What Is a Breakpoint?

A breakpoint is the dollar amount for the purchase of a load mutual fund's shares that qualifies the investor for a reduced sales charge. Breakpoints offer investors a discount for making larger investments. The purchase may either be made in a lump sum or by staggering payments within a specified period of time. The latter form of investment purchase in a fund must be documented by a letter of intent (LOI).

Key Takeaways

  • A breakpoint is the dollar amount for the purchase of a load mutual fund's shares that qualifies the investor for a reduced sales charge.
  • Breakpoints allow for reduced fees for large purchases, which often benefit institutional investors.
  • Breakpoints are determined by the mutual fund and integrated within the fund distribution process. 
  • Rights of accumulation (ROA) grant existing holders of mutual fund shares the potential for reduced loads (commissions) when purchasing more fund shares to reach breakpoints.

Understanding Breakpoints

Breakpoints are set at various levels to offer investors a discount on sales charges when they make larger investments. Breakpoints are determined by the mutual fund and integrated within the fund distribution process. They are typically offered for funds with a front-end sales charge but may be available for other types of sales charges as well.

Mutual funds are required to give a description of breakpoints and eligibility requirements in their prospectuses. By reaching or surpassing a breakpoint, an investor will face a lower sales charge and save money. 

Breakpoint discounts often begin at $25,000.

The Financial Industry Regulatory Authority (FINRA) provides the following example of a breakpoint discount schedule:

Sample Breakpoint Schedule Class A Shares (Front-end Sales Load)
Investment Sales Charge
Less than $25,000 5.0%
At least $25,000, but less than $50,000 4.25%
At least $50,000, but less than $100,000 3.75%
At least $100,000, but less than $250,000 3.25%
At least $250,000, but less than $500,000 2.75%
At least $500,000, but less than $1 million 2.0%
$1 million or more 0.0%
Source: FINRA

Breakpoint Examples

Suppose that an investor plans to invest $100,000 in a front-end load mutual fund that carries a standard sales charge of 5.0%, or $5,000, and offers breakpoints.

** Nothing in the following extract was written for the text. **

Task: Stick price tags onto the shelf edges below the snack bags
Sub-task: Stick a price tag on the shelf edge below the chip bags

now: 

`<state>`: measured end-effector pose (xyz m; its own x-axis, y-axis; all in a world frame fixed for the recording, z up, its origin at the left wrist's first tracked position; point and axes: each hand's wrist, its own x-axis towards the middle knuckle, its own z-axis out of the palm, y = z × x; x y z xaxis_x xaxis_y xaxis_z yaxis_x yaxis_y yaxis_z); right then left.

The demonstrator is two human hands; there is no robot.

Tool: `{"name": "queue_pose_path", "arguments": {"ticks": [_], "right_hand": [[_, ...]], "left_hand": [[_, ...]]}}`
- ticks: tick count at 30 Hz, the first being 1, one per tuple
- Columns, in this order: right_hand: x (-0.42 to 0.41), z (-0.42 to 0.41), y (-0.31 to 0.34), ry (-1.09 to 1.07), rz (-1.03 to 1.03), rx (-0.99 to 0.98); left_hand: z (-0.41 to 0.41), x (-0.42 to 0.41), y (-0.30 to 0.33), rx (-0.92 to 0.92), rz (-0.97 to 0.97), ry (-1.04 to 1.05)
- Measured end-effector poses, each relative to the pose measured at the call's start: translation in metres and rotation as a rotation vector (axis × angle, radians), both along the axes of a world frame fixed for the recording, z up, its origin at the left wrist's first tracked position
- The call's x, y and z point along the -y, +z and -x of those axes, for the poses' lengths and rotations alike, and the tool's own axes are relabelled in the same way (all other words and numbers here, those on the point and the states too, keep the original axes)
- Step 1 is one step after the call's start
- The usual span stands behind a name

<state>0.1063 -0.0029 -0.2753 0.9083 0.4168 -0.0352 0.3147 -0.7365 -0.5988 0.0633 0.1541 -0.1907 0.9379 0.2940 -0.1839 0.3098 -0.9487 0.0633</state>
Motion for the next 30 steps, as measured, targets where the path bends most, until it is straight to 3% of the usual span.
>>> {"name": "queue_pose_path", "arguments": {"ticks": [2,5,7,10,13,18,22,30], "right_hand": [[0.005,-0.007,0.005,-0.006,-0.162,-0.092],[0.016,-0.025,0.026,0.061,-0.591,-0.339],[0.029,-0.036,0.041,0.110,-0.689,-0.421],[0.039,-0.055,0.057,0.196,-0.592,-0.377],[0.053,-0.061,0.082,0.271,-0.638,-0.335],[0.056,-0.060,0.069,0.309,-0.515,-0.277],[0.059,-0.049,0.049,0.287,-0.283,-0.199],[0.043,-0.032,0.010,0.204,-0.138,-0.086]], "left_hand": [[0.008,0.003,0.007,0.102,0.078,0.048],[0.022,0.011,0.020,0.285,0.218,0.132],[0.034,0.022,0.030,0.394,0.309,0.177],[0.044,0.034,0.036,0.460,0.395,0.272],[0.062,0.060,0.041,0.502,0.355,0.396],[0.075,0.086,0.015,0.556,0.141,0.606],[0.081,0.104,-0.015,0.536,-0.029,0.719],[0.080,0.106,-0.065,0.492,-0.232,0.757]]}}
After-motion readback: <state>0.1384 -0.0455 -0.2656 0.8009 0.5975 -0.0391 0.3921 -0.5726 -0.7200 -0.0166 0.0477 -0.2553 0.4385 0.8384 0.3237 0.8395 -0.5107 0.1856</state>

Based on the FINRA's breakpoint schedule, the investor’s front-end sales charge would be reduced to 3.25% or $3,250. In other words, this investor is able to save $1,750 on the transaction.

Investors should seek to have a clear understanding of a fund’s breakpoints and all qualifications to ensure they receive the greatest discount for which they are entitled.

Special Considerations

Mutual funds also allow investors to qualify for breakpoints through letters of intent (LOI) and rights of accumulation (ROA).

Letter of Intent (LOI)

A LOI, a formal document signed by the investor outlining their plans for investment in the fund, enables an investor to qualify for breakpoints by committing to an investment schedule over a period of time. Typically, a LOI will allow for future investments to be considered over the next 13 months.

For example, assume a new investor would like to make a $50,000 investment in a fund that follows the sample fee schedule outlined above and has a standard sales charge of 5.0%. If the investor commits to making ten $5,000 payments over the next 13 months through a LOI, then the investor will pay a 3.75% sales charge on each investment.

Rights of Accumulation (ROA)

ROA permit investors to pay sales charges based on their total investment in the fund. Assume the new investor from the example above would like to make additional investments after the LOI has expired. Any additional investments would incur a sales charge of 3.75% until the investor reaches the next breakpoint of $100,000.

Basically, ROA grant holders of mutual fund shares the potential for reduced commissions when purchasing more shares. In some cases, ROA may also extend beyond just the targeted share class for investment.